▶ What you have to do: Please return the listing below from the line with "Find black aluminium" through its last line, exactly, and include nothing else.

———

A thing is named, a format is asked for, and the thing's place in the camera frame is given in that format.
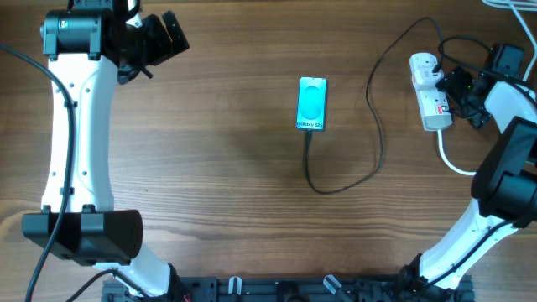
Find blue Galaxy S25 smartphone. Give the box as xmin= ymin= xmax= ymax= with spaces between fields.
xmin=295 ymin=77 xmax=327 ymax=131

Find white power strip cord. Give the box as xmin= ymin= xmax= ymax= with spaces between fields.
xmin=437 ymin=0 xmax=537 ymax=177

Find white power strip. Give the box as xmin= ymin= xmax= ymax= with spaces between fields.
xmin=409 ymin=52 xmax=452 ymax=132

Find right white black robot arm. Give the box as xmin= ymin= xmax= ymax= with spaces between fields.
xmin=396 ymin=44 xmax=536 ymax=301

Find white cables at corner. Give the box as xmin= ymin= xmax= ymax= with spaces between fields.
xmin=480 ymin=0 xmax=537 ymax=13

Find white USB charger plug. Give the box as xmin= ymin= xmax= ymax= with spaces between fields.
xmin=412 ymin=68 xmax=444 ymax=91

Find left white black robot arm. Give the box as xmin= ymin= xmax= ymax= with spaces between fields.
xmin=23 ymin=1 xmax=191 ymax=301

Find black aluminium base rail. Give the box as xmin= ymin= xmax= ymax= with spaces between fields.
xmin=101 ymin=274 xmax=476 ymax=302

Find black USB-C charging cable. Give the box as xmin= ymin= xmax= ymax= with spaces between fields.
xmin=303 ymin=16 xmax=446 ymax=195

———

▶ Response:
Find black aluminium base rail. Give the box as xmin= ymin= xmax= ymax= with spaces between fields.
xmin=101 ymin=274 xmax=476 ymax=302

Find black USB-C charging cable. Give the box as xmin= ymin= xmax= ymax= with spaces between fields.
xmin=303 ymin=16 xmax=446 ymax=195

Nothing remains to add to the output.